■ Task details
Every line of the records that contains "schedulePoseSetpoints" should be tallied, and only the resulting number returned.

■ Extracted entries
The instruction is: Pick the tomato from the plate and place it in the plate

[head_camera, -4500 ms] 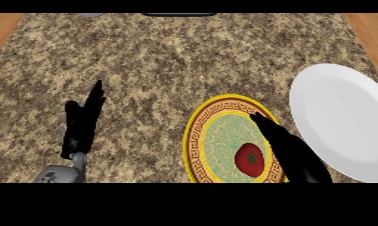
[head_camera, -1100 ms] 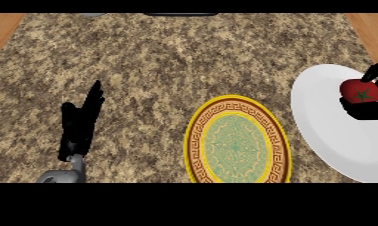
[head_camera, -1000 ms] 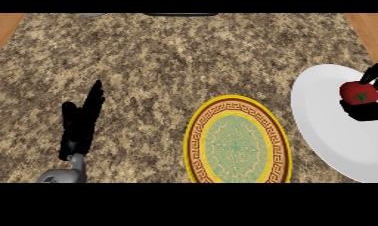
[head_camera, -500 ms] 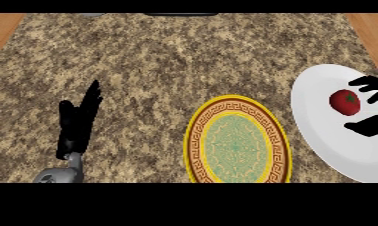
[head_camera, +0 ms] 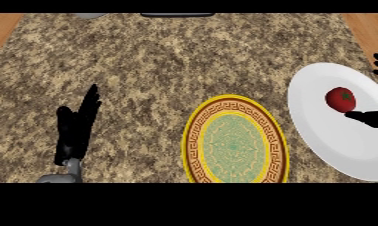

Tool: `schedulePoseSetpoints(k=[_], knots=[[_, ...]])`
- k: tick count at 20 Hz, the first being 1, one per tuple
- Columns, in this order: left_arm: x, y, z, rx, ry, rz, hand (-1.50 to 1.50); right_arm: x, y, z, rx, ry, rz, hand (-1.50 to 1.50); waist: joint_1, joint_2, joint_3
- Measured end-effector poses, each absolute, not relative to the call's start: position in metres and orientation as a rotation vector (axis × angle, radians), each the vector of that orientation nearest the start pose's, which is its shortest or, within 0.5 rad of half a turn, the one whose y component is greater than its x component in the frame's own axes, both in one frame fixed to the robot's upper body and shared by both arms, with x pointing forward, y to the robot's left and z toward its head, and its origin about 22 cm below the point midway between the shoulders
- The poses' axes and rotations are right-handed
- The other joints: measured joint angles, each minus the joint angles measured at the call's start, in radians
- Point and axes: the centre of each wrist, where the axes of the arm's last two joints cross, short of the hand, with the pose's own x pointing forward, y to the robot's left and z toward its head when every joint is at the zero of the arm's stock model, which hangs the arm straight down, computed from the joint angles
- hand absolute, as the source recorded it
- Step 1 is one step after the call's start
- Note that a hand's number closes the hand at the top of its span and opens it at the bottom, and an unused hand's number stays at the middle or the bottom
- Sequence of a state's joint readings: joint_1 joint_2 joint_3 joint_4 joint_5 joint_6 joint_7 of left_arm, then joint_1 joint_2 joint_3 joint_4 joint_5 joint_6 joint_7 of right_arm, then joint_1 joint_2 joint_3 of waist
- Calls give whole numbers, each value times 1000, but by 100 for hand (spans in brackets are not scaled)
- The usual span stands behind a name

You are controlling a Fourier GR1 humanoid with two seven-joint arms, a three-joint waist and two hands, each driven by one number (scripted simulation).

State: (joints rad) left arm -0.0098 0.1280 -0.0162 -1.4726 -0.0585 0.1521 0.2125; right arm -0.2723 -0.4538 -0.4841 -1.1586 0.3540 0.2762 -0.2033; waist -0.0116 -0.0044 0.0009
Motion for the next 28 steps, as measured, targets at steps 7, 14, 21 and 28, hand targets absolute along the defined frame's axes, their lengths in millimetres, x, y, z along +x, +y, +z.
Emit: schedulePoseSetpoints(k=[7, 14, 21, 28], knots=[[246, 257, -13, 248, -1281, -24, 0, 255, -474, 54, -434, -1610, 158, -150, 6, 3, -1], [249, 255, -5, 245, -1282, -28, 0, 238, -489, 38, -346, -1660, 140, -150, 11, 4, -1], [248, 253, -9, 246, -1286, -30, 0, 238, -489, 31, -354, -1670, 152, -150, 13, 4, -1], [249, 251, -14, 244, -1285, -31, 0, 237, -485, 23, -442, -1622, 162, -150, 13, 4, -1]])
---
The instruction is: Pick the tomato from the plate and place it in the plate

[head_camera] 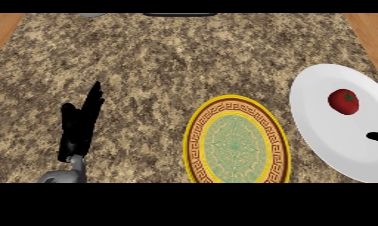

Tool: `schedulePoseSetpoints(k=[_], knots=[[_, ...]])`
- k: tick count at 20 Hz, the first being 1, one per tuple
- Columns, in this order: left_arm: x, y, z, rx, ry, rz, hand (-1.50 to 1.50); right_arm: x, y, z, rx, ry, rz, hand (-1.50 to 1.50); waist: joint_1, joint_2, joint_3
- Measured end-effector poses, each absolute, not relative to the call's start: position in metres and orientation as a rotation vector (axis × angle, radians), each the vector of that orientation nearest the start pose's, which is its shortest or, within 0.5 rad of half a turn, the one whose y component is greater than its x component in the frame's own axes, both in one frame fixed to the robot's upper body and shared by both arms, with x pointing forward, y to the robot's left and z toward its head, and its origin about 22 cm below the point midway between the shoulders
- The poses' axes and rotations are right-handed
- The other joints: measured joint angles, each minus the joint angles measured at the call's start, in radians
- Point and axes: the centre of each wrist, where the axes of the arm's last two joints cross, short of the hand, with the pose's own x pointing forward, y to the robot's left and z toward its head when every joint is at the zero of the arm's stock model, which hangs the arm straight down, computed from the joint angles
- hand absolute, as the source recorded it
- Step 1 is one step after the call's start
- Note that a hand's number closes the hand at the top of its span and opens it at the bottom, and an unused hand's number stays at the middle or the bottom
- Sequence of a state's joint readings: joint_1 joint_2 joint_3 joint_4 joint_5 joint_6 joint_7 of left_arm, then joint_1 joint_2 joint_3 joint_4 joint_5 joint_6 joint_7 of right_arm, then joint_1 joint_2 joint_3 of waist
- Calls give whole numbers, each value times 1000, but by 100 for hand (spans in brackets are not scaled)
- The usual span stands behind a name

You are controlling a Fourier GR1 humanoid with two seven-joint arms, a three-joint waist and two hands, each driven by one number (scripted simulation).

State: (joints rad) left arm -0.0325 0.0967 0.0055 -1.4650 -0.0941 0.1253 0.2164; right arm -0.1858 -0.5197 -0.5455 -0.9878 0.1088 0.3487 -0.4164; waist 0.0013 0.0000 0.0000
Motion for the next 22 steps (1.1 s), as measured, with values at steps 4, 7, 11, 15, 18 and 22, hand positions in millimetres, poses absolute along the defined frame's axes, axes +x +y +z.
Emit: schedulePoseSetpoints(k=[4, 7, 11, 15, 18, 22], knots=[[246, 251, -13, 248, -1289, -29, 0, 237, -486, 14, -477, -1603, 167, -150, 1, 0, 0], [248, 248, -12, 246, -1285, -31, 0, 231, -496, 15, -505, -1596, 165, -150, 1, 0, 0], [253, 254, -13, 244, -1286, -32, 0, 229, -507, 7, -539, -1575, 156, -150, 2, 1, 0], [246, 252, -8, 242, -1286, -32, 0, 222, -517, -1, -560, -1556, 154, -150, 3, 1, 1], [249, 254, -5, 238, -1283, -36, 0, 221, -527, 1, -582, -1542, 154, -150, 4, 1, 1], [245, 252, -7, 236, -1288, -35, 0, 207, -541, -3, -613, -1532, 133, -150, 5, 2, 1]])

■ Output of the task
4